Fourth, current TEAs primarily consider geologic hydrogen production as a standalone process. However, since geologic hydrogen is closely associated with mafic and ultramafic rocks, which are also prospective for CO2 sequestration422 and geothermal development,423 hybrid systems that integrate geologic hydrogen production with CO2 sequestration or geothermal recovery represent an important but largely unexplored opportunity. Future TEAs should therefore evaluate such hybrid scenarios and quantitatively assess their potential impacts, including the benefits of co-produced geothermal energy and carbon tax credits associated with CO2 sequestration, on the overall economics of geologic hydrogen production.

7. Research roadmap and future perspectives

This section outlines a potential research roadmap for geologic hydrogen and discusses future perspectives. Key elements of geologic hydrogen development include resource discovery, hydrogen extraction, hydrogen transportation, and system-level analyses. In addition, since the field of geologic hydrogen spans geology, geochemistry, geophysics, reservoir engineering, infrastructure design, environmental science, and TEAs, this section also emphasizes the interdisciplinary nature of future research needs.

7.1. Resource discovery

Source rock-centered exploration: Shifting from reservoir-centered to source rock-centered strategies represents a promising approach for identifying hydrogen-generating formations. This involves using geophysical tools to delineate ultramafic rock formations where serpentinization occurs,41 improving exploration for both natural and stimulated hydrogen.

Integration of geophysical methods: Future efforts should focus on developing geophysical technologies that integrate gravity, magnetic, electromagnetic, and seismic data to enable comprehensive imaging of geologic hydrogen systems. These methods are critical for locating natural hydrogen accumulations and monitoring stimulated hydrogen production.

High-resolution and efficient data acquisition: Advanced acquisition techniques such as ergodic sampling should be deployed to enable cost-effective, large-scale data collection. These methods can enhance the resolution of geophysical data and enable broader exploration over larger areas.

7.2. Hydrogen extraction

Innovations in well architectures: Advancing drilling and completion technologies in mafic and ultramafic formations is critical.

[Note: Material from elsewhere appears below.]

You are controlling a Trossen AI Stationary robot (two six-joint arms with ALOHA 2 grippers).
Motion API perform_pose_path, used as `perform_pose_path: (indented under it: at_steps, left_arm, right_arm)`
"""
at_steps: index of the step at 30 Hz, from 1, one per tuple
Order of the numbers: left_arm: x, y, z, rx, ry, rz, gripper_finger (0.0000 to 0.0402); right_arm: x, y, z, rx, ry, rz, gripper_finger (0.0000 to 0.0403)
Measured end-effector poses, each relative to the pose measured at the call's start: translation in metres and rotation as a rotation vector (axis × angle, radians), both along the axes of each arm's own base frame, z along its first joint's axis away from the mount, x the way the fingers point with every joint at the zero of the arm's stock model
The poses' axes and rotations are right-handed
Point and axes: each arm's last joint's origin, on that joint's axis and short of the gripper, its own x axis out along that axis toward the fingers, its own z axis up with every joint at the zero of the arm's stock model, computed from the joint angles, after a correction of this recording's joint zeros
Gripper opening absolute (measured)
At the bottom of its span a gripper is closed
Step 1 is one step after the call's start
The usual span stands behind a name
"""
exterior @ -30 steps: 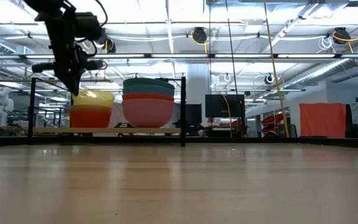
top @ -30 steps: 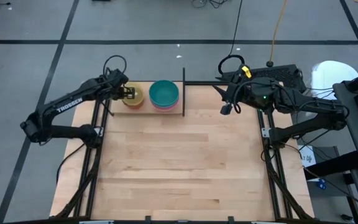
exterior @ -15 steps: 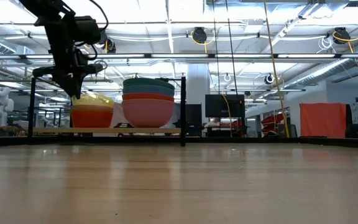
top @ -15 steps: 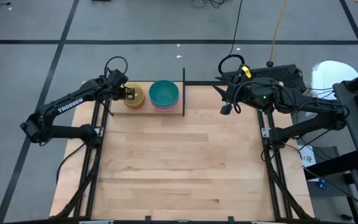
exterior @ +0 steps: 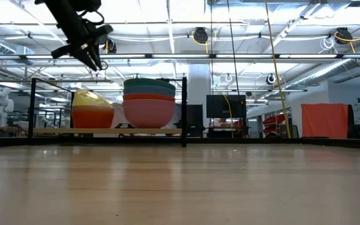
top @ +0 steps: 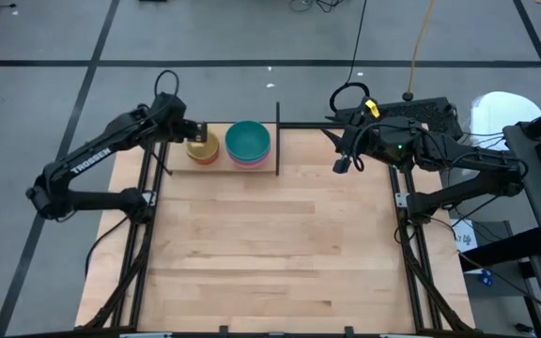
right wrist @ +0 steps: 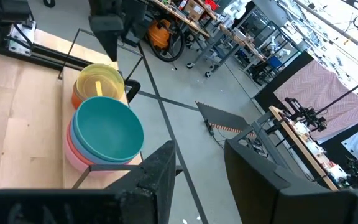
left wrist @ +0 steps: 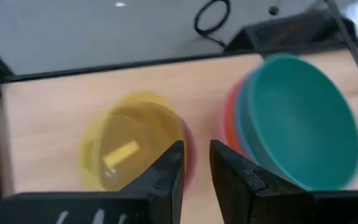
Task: Place and stack bowls onto a shelf
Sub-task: Stack the yellow bowl on the purple bowl on the shelf
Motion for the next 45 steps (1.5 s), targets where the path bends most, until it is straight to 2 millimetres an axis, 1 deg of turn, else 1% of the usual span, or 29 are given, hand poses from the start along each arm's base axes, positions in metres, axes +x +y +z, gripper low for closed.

Optimizing well architectures, including horizontal wells, large displacement wells, and multi-lateral wells, can maximize contact with reactive formation rocks, improving hydrogen yield and operational efficiency.

Advanced recovery methods: Enhanced hydrogen recovery techniques, such as hydraulic fracturing, gas injection, chemical injection,217 are needed to increase hydrogen recovery. Additionally, reservoir management technologies that enable real-time adaption of operational parameters for hydrogen reservoirs424 can enhance the production rate and further improve economic viability.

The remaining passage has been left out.